July 24, 2012  |  

130 Groups Urge Congress to End Bush Tax Breaks for Richest 2%


Contact: TJ Helmstetter
Communications Director

130 Groups Urge Congress to End Bush Tax Breaks for Richest 2%

Coalition Says It’s Time for Wealthiest Americans to “Pay Their Fair Share”

(Washington, D.C. – July 24, 2012) Americans for Tax Fairness today sent a letter from 130 national advocacy, aging, children’s, faith, labor, small business, and tax policy groups urging Congress to end the Bush tax cuts for the richest 2 percent of Americans (households with incomes over $250,000 a year).

“Ending the Bush-era tax cuts for the richest two percent of Americans…is simply asking them to pay their fair share,” the letter says.  “Americans admire financial success, but over the last decade wealthy Americans were enriched even further by substantial tax breaks while millions of other Americans saw their wages drop in real terms.”

In fact, wealthy people earning more than $1 million a year get an average tax break of $143,000 from the Bush tax cuts, but middle-class people making about $50,000 a year get an average tax break of only $1,000, according to the Urban-Brookings Tax Policy Center (Table T11-0209).  Ending the Bush tax cuts for the richest 2 percent would save nearly $1 trillion over the next decade, according to Congress’ Joint Committee on Taxation.

“If we continue unaffordable tax breaks for the richest two percent, we won’t be able to address critical national priorities demanding attention – such as supporting education, strengthening Medicare, creating jobs, improving our infrastructure, and helping the millions of families struggling to get by,” the letter adds. “And tax cuts heavily tilted towards the wealthy have proven to be a failed economic strategy because they create many fewer jobs compared with alternatives.  Simply put, we cannot afford to continue to give large tax cuts to those who need them the least.”

The groups emphasized that they also opposed any proposals to temporarily extend all of the Bush-era tax cuts or extend them up to the $1 million income level.  The latter option would cost $366 billion in lost revenue over a decade compared to extending the Bush tax cuts to the $250,000 income level, according to the Joint Committee on Taxation.

Almost half of the benefits of the higher [$1 million] threshold would go to millionaires.

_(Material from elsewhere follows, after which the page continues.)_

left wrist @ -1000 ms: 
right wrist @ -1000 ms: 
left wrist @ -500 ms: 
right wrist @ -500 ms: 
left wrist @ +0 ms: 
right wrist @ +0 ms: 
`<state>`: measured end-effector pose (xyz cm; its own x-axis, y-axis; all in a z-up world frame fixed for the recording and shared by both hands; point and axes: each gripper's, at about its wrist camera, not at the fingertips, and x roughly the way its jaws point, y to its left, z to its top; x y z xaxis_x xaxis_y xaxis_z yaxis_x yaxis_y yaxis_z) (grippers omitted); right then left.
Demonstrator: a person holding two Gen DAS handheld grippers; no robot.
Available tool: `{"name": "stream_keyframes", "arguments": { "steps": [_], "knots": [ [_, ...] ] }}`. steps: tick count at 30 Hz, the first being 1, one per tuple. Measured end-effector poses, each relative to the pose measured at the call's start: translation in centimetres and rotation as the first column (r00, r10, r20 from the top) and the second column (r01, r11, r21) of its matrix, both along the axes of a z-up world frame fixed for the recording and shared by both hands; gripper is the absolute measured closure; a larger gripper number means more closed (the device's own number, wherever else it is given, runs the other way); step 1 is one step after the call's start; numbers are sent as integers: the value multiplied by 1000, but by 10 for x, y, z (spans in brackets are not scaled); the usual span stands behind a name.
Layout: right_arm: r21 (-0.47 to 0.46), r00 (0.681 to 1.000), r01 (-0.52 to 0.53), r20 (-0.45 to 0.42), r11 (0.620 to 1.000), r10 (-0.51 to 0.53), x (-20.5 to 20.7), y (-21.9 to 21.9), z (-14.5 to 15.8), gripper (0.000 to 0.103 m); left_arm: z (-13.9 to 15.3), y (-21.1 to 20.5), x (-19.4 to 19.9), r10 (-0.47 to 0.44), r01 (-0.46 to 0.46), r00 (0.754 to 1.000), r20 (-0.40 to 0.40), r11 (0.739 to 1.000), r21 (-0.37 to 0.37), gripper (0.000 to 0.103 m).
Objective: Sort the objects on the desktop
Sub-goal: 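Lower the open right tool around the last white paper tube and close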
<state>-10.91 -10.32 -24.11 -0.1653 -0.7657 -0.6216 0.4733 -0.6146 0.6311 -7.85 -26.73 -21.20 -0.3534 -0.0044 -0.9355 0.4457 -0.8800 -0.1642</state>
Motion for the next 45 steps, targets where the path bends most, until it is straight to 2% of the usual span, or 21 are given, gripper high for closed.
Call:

The middle class would be left to pick up the tab,” the letter concludes.  “With the threshold set at $250,000, 98 percent of Americans would receive their full tax cuts next year, and all Americans would receive a tax cut on their first $250,000 in income.”

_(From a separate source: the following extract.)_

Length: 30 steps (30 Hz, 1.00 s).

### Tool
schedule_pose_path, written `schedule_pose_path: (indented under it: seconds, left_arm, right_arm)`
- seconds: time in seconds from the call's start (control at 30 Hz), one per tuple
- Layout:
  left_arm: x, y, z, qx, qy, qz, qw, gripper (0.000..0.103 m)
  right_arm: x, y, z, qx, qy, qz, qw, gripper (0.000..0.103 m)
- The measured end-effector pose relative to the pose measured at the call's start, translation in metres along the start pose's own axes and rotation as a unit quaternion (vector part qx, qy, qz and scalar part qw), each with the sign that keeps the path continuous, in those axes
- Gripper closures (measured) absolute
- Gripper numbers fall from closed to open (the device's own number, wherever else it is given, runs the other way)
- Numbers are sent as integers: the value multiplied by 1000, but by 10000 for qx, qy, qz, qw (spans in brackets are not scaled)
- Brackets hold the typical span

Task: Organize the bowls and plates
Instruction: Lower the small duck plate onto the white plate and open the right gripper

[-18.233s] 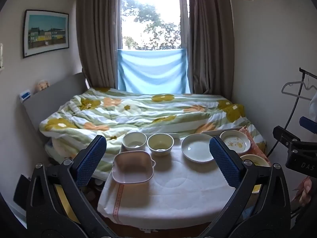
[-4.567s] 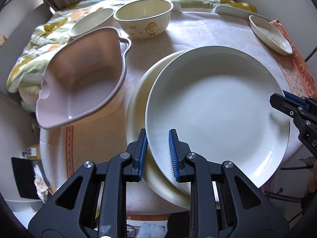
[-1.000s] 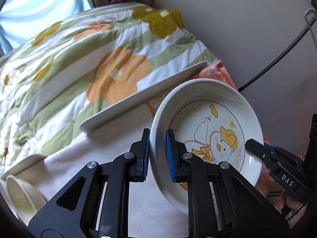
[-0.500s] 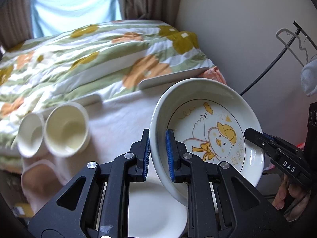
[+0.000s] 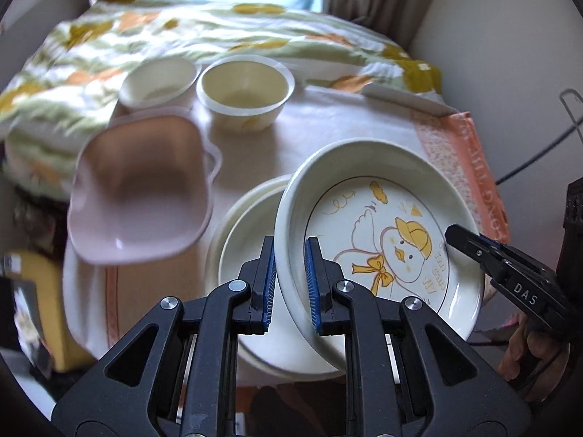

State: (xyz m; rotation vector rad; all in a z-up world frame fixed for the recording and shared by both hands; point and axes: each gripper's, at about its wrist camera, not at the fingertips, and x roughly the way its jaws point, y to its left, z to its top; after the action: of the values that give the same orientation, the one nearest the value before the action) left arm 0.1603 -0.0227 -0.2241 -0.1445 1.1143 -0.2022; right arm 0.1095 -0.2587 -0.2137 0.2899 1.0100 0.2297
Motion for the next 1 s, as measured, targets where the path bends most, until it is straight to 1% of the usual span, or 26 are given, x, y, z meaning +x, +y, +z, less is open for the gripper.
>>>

If Congress ends the Bush tax cuts above the $250,000 income level, households making between $250,000 and $300,000 a year still would retain an average of 98 percent of their current Bush tax cuts, but the income tax breaks for households making $1 million to $2 million would be reduced by 87 percent, according to Citizens for Tax Justice.  According to a Treasury Department report, fewer than 3% of small business owners make over $250,000 a year, so allowing the Bush tax cuts to expire for upper-income households would not affect these job creators.



Americans for Tax Fairness (ATF) is a diverse campaign of 140 national, state and local organizations united in support of a tax system that works for all Americans. It has come together based on the belief that the country needs comprehensive, progressive tax reform that results in greater revenue to meet our growing needs. This starts by ending the Bush-era tax cuts for the richest 2 percent and by making critical investments that create and sustain jobs while taking a balanced approach to addressing America’s fiscal challenges.